Detecting and Correcting Index Key Violations

During the backfill phase of global secondary index creation, DynamoDB examines each item in the table to determine whether it is eligible for inclusion in the index. Some items might not be eligible because they would cause index key violations. In these cases, the items will remain in the table, but the index will not have a corresponding entry for that item.

An index key violation occurs if:

  • There is a data type mismatch between an attribute value and the index key schema data type. For example, suppose one of the items in the GameScores table had a TopScore value of type String. If you added a global secondary index with a partition key of TopScore, of type Number, the item from the table would violate the index key.

  • An attribute value from the table exceeds the maximum length for an index key attribute. The maximum length of a partition key is 2048 bytes, and the maximum length of a sort key is 1024 bytes. If any of the corresponding attribute values in the table exceed these limits, the item from the table would violate the index key.

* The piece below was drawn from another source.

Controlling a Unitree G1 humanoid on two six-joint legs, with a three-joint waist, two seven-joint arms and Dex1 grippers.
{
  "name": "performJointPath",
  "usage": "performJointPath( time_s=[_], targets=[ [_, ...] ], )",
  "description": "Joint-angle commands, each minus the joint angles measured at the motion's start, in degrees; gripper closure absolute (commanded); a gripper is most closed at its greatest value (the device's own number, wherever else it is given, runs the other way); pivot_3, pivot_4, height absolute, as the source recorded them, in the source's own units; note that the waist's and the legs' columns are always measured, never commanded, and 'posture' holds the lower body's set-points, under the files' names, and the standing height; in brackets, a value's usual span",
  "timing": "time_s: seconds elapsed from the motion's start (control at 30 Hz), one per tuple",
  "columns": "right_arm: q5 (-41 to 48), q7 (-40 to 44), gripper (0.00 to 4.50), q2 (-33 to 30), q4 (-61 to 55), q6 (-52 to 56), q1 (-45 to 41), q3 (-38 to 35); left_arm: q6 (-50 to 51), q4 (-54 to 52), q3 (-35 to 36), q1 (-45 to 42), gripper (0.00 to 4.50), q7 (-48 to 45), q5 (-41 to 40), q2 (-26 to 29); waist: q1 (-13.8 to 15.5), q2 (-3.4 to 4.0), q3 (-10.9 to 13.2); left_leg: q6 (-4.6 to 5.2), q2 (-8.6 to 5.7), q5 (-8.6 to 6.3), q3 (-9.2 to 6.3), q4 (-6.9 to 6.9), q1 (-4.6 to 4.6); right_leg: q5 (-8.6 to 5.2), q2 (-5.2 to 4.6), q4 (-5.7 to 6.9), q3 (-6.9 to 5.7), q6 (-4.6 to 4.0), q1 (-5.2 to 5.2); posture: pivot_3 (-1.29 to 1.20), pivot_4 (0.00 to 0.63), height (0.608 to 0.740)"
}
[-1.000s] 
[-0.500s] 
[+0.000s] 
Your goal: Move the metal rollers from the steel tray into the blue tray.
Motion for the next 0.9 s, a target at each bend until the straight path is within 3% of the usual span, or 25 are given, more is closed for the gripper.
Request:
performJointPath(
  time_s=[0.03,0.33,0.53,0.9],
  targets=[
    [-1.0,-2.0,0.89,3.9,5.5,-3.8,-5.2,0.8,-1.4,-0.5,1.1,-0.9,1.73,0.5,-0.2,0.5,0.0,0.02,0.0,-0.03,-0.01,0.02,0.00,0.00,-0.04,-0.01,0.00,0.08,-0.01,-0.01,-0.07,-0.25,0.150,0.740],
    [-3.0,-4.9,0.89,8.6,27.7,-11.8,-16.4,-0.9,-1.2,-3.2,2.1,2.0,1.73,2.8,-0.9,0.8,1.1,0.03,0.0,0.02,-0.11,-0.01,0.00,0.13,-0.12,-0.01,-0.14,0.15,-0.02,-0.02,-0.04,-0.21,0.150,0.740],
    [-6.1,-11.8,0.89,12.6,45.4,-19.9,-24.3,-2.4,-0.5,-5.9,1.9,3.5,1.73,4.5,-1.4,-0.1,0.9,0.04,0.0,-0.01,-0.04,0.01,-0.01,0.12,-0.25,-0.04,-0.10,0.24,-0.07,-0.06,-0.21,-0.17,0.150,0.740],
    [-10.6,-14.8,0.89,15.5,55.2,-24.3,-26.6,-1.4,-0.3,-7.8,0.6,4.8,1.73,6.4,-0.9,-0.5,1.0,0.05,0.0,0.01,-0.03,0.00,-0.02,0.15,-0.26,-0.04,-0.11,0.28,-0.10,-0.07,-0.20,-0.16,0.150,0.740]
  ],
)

If an index key violation occurs, the backfill phase continues without interruption; however, any violating items are not included in the index. After the backfill phase completes, all writes to items that violate the new index's key schema will be rejected.

To identify and fix attribute values in a table that violate an index key, use the Violation Detector tool. To run Violation Detector, you create a configuration file that specifies the name of a table to be scanned, the names and data types of the global secondary index partition key and sort key, and what actions to take if any index key violations are found. Violation Detector can run in one of two different modes:

  • Detection mode—detect index key violations. Use detection mode to report the items in the table that would cause key violations in a global secondary index. (You can optionally request that these violating table items be deleted immediately when they are found.) The output from detection mode is written to a file, which you can use for further analysis.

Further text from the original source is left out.